Adversarial Attacks on Adversarial Bandits
This work addresses security vulnerabilities in bandit-based systems, such as online recommendation, where attackers could hijack systems to promote desired products, representing a novel but incremental contribution to adversarial robustness.
The paper tackles the problem of security threats in adversarial multi-armed bandits by showing that an attacker can mislead any no-regret algorithm into selecting a suboptimal target arm in all but sublinear rounds with only sublinear cumulative attack cost, implying critical risks in real-world systems like online recommendation.
We study a security threat to adversarial multi-armed bandits, in which an attacker perturbs the loss or reward signal to control the behavior of the victim bandit player. We show that the attacker is able to mislead any no-regret adversarial bandit algorithm into selecting a suboptimal target arm in every but sublinear (T-o(T)) number of rounds, while incurring only sublinear (o(T)) cumulative attack cost.

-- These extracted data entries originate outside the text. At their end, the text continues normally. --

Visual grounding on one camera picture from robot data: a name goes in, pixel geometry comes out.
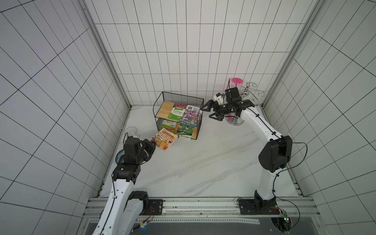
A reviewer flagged purple flower seed bag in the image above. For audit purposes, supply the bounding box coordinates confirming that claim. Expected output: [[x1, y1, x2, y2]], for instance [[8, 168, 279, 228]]
[[180, 105, 202, 128]]

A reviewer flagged orange striped seed bag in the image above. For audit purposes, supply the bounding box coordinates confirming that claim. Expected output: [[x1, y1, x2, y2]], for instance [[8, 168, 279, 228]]
[[149, 128, 178, 151]]

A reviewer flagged green white impatiens seed bag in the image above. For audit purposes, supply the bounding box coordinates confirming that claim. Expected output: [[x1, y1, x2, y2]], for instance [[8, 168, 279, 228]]
[[167, 106, 186, 122]]

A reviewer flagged green vegetable seed bag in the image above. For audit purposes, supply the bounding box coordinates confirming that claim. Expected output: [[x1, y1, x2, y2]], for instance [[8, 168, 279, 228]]
[[176, 123, 194, 141]]

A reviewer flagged green pink flower seed bag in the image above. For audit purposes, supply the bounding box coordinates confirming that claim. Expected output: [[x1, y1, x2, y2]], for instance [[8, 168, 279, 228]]
[[159, 119, 178, 133]]

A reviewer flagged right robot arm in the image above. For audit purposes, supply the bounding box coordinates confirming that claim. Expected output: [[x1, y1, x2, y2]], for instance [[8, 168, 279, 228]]
[[200, 88, 293, 211]]

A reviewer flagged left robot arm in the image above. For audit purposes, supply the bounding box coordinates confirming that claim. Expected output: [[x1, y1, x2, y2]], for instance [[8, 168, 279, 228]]
[[93, 136, 156, 235]]

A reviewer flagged clear glass cup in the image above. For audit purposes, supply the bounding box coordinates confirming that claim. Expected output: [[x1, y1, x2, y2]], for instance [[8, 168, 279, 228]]
[[124, 126, 138, 137]]

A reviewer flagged small electronics board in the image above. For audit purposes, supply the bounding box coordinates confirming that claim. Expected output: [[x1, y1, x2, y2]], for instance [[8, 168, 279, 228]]
[[274, 217, 292, 233]]

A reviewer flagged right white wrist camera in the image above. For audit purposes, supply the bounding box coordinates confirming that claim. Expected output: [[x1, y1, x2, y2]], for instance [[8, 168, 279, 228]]
[[212, 93, 224, 105]]

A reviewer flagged silver wire rack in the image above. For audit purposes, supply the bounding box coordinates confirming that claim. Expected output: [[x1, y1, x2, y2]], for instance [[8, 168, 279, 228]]
[[238, 82, 267, 105]]

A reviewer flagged black wire mesh shelf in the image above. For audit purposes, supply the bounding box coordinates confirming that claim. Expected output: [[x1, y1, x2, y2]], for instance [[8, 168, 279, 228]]
[[153, 92, 204, 140]]

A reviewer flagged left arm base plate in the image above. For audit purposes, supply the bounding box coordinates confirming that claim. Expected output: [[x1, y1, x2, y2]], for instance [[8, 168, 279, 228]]
[[140, 199, 164, 215]]

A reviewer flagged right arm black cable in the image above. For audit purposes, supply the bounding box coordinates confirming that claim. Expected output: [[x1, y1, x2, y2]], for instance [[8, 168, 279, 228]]
[[271, 141, 308, 230]]

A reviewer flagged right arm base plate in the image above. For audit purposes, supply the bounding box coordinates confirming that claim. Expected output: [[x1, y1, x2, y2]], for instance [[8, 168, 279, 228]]
[[237, 198, 280, 215]]

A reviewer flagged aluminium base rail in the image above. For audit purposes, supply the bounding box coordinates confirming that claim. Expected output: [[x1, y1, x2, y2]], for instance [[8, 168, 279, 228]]
[[77, 197, 328, 235]]

This result implies critical security concern in real-world bandit-based systems, e.g., in online recommendation, an attacker might be able to hijack the recommender system and promote a desired product. Our proposed attack algorithms require knowledge of only the regret rate, thus are agnostic to the concrete bandit algorithm employed by the victim player. We also derived a theoretical lower bound on the cumulative attack cost that any victim-agnostic attack algorithm must incur. The lower bound matches the upper bound achieved by our attack, which shows that our attack is asymptotically optimal.